Day by day, year by year, Dorian descends into a world of vice, corruption, decadence and finally murder, surrounded on all sides by the true scum of the earth, London high society. Gray is clearly a Victorian psychopath. Showing no remorse for his crimes beyond how simply dreadful they make him feel. He is a self absorbed, narcissistic, prick. Upon murdering his only true friend he blackmails another acquaintance, whom he has also ruined, to hack up the body and burn it in a furnace. The guy is a stone cold bastard.
There are suicides, fallen women, opium dens, repressed homosexuality (lots of it), muggings, shootings, stabbings, corpse dismemberment, not to mention a supernaturally ageless psychopathological protagonist with a penchant for opium and whores. What’s not to like? To top it all it’s real literature, laden with wit and Wilde’s awesome talent. The characters are exquisite monsters, the execution is perfection itself. Wilde let his demons loose within it’s pages and upon it’s publication the book scandalised polite society, which is what polite society is all about.
Go read it!
February 27th, 2007 at 4:42 am
Good one to start with…though I have to say I’m pretty shocked you made it through Maynooth without reading it, voluntarily or otherwise. Apart from delving deeply into it, as one does, for the MA, I was pretty sure it cropped up in the undergrad syllabus at some point too.
I’ve got a “slightly better than mediocre”(TM) dissertation on it too, if you ever want a relaxing break from something more stimulating, like watching paint dry…but I think “The guy is a stone cold bastard” is a pretty good capsule review.
For the next one, I dare ya to examine “the miserable working conditions of miners in 19th Century English mining towns”…I double dare ya. Though, in all fairness, Gaskell’s “North and South” is a lot better than it sounds. Leave the Russians till last, when you’re a broken shell of a man…that’s my plan, anyway, and I’ve still managed to avoid most of them, to my shame.
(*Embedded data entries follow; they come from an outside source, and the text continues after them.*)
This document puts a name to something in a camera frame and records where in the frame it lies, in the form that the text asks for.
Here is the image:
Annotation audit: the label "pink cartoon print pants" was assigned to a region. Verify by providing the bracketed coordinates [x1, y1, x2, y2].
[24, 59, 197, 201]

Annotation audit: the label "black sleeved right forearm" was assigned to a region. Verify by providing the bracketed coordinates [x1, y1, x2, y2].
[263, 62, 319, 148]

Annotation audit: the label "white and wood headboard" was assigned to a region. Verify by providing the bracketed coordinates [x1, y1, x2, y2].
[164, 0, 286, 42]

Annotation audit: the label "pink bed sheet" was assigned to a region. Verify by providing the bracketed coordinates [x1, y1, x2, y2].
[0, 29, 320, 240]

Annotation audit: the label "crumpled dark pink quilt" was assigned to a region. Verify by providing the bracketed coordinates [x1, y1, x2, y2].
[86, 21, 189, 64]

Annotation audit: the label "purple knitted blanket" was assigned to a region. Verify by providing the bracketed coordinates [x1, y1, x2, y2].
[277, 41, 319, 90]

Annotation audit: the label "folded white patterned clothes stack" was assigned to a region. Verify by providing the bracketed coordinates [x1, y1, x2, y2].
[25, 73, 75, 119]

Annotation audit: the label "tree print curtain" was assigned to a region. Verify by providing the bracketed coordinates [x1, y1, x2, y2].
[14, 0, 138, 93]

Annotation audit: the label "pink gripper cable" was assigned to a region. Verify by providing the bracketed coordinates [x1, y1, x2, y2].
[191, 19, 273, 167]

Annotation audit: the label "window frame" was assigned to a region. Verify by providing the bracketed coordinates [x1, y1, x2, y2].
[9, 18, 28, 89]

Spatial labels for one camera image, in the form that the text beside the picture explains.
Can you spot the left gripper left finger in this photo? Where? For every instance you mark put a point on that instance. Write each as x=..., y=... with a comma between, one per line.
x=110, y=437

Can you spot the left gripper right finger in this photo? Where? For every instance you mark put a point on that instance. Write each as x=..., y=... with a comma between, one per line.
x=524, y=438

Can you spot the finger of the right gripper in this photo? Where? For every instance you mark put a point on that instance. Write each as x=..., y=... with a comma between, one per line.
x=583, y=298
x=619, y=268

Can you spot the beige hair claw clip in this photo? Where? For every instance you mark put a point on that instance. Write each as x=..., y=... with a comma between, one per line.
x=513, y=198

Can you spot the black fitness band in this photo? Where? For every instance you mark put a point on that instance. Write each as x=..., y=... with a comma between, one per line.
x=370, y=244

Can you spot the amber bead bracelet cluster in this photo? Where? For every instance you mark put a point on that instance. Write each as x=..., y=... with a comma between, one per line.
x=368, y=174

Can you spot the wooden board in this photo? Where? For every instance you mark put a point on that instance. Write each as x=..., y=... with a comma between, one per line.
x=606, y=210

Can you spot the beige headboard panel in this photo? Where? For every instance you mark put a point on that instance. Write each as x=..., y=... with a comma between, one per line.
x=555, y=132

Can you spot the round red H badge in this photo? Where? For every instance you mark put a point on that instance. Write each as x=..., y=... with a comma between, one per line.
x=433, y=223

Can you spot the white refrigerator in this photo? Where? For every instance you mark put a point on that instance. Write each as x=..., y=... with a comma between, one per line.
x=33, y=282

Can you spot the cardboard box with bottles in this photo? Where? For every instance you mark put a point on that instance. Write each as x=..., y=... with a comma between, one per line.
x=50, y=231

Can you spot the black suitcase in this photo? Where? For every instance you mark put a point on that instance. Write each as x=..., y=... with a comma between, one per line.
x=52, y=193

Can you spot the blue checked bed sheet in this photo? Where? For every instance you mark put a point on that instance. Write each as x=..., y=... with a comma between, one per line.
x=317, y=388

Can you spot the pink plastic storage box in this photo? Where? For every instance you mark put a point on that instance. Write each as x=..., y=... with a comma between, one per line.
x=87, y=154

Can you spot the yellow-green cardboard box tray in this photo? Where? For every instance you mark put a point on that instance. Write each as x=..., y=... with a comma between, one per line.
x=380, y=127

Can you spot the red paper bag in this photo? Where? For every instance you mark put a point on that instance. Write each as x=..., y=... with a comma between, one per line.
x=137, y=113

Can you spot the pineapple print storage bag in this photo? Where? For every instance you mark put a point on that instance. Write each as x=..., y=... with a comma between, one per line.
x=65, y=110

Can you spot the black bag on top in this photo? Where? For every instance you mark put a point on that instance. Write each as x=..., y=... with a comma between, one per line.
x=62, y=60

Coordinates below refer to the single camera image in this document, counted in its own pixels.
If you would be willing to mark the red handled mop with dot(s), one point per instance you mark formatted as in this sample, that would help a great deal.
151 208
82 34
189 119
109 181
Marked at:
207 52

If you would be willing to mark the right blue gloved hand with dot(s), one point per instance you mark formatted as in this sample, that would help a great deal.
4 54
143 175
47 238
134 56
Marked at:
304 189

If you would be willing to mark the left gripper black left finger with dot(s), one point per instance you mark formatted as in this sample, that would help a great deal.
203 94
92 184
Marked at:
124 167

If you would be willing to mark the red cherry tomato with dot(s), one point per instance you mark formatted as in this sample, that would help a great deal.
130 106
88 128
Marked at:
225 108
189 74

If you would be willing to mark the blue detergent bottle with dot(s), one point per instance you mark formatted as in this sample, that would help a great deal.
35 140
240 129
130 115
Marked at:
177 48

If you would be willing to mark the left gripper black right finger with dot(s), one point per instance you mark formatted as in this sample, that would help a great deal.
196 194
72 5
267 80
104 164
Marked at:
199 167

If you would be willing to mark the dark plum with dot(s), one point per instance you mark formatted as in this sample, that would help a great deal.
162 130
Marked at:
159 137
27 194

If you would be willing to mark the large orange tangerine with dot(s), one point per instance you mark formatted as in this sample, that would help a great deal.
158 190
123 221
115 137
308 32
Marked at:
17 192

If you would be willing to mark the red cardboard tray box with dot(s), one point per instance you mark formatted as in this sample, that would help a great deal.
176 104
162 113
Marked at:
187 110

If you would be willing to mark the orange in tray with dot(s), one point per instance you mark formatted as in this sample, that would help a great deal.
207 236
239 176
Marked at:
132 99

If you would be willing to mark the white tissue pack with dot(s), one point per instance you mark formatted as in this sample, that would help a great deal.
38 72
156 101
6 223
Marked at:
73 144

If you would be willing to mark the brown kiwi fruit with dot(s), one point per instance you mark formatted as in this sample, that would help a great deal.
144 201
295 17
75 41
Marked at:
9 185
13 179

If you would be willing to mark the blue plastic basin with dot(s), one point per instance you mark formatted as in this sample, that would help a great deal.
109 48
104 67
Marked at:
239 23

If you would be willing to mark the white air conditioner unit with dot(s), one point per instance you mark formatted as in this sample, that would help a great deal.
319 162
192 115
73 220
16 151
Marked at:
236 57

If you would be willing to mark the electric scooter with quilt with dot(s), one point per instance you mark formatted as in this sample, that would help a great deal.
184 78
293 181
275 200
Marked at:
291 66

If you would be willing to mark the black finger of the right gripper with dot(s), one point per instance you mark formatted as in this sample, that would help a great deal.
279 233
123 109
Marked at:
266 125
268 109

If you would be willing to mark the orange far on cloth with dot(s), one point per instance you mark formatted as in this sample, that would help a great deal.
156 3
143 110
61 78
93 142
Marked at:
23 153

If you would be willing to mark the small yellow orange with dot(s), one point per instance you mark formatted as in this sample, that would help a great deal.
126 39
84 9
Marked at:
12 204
February 27th, 2007 at 3:00 pm
Welcome to the site man, thought you’d never arrive.
There are many things about me that would shock you Conor, such as my inability to pronounce the letter æ and my unerring sense of direction, North is that way >.
We don’t mention the “M” word around here, though I hope this experiment will go some way towards exorcising those demons, regrets and ‘bad thoughts’.
The next review will be Madame Bovary, followed by Robinson Crusoe. With those two under my belt I foolishly decided it was time for the Russians. I am about half and inch into War and Peace with another foot and a half to go.
February 27th, 2007 at 6:31 pm
Congratulations, Donal, on tackling the Russians up front. I did a thorough reading of everything I could get (in translation) a couple of years ago, and was quite thoroughly pleased at the process. There’s nothing like truly focusing in on the literature from a single culture (or group of cultures) to give you perspective on the peoples.
February 28th, 2007 at 3:10 pm
Hey ho, you’re working through the list quite quickly! C’mon now, ‘fess up, you’d had a few of those already read before your first post, right? That, and the TV has a solid layer of dust from non-use? Or perhaps work productivity is taking a hit?
February 28th, 2007 at 7:13 pm
I began the challenge on the first of January Cheryl, I didn’t get around to posting about it until February, as I was still a little leery of committing to the whole thing. Still, it’s done now so no going back.
March 1st, 2007 at 6:51 am
Just you wait. When you finish those, you’re not going to be able to dodge all of the suggestions for what to read next. Heh heh.